In the last number of years, I think many of us have had to choose a different path. The economic hardships that we have faced forced many people to find a new path. Many people in our community have had tremendous challenges with illness and health issues. Adversity in life can certainly be difficult but one can also learn a lot while trying to make things work out. I think we have also forgotten that the people of this country, especially the elderly, have been through many periods of difficulty in the last 100 years. The Great Depression was impossibly difficult and destroyed many lives. Both World Wars required a lot of effort from everyone. American women went to work in factories building weapons, artillery, and all sorts of things that they had never been done before. Items such as sugar, coffee, and flour had to be “rationed”. We get angry when we can’t water our yards at certain times, I can’t imagine if our country had to “ration” certain foods that we eat.

Tragedy in a family’s life certainly can change the paths that we follow. I know we all lose people in life and it is difficult to overcome. But there are certain people that pass away that affect the paths of a lot more people than others. My father was certainly one of those people. I think we learn to accept it when someone passes away earlier in life than we would like, but we don’t always overcome it. Many families have certain loved ones that everyone seems to depend on for advice, decisions, input etc.

This time of the year begins a significant time when people choose paths, especially young people.
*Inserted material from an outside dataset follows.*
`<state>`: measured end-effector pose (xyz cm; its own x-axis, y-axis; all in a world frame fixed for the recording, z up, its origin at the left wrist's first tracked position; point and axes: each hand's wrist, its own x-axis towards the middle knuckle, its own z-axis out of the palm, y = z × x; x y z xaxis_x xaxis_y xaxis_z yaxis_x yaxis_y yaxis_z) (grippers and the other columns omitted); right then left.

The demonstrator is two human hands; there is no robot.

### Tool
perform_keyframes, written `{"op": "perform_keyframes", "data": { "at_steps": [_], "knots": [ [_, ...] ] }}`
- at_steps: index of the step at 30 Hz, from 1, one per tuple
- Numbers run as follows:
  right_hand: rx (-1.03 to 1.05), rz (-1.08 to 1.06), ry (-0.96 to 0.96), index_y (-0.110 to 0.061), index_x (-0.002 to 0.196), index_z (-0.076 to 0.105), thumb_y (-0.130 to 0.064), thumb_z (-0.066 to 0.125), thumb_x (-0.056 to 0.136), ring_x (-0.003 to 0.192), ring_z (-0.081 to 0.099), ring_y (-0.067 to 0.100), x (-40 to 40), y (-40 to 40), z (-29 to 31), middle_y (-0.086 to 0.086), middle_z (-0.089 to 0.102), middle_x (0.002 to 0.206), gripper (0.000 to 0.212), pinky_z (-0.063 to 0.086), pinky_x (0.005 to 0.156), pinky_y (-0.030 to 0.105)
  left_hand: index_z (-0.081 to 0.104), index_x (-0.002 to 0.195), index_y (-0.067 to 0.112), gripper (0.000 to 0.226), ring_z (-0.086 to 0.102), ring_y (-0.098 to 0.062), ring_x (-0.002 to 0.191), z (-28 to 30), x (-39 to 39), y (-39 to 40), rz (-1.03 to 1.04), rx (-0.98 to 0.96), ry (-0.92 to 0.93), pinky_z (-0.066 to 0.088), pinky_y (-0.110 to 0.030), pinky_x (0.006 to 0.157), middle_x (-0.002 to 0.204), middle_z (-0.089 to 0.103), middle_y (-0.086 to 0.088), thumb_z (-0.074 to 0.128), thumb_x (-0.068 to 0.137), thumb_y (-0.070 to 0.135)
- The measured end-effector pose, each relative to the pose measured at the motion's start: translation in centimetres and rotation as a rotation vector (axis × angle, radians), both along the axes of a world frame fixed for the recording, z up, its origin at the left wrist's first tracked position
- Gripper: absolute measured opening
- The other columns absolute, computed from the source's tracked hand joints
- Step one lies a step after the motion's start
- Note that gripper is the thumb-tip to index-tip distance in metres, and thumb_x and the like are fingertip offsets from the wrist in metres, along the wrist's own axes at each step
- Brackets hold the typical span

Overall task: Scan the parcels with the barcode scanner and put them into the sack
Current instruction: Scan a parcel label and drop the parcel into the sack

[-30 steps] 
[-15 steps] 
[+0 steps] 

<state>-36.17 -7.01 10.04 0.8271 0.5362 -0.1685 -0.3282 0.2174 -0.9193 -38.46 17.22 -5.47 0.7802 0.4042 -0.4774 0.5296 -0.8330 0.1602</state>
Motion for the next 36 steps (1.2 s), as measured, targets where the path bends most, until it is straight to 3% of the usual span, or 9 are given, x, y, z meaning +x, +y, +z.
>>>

School starts back in the next few weeks and everybody will renew friendships, start new ones, and in some cases, move on from old ones. Teachers go back to work and most of them do the best they can to guide their students down paths that will benefit them throughout life. I had so many teachers that I am grateful to that were willing to help me anytime I asked for it. Oh yeah, there were a number of them that were willing to help me even when I didn’t ask, if you know what I mean! I am a grown man, and there are several former teachers that taught me in school that to this day, I would never want to disappoint. There are so many paths for young people that are bad that is almost unreal. But I feel that we all have a duty and responsibility to lead by example. I encourage all of you to be supportive of your children, nephews, nieces, cousins, and any other family members you have in school. Let them make their own decisions but guide them down the paths that will give them the best chance in life. I have always tried to set an example. However, some would argue that it is a “bad” example 50% of the time, but who’s keeping score? Don’t forget that the young men and women growing up now are our future. A young person doesn’t need all of the adults in their lives to be their buddy, but it’s our responsibility to guide them and be parents, uncles, aunts, and mentors.

Although they don't realize it right now, the youth of America do not need a new car, a new watch, a new necklace or any other material item. What they really need is someone to guide them in the right direction so they will have a better chance at life. That chance can put them on a path to being happy. Proverbs 22:6 says "Direct your children onto the right path, and when they are older, they will not leave it."

As the world continues to change, I miss many aspects of the years past. However, as much as anything else, I really miss the paths.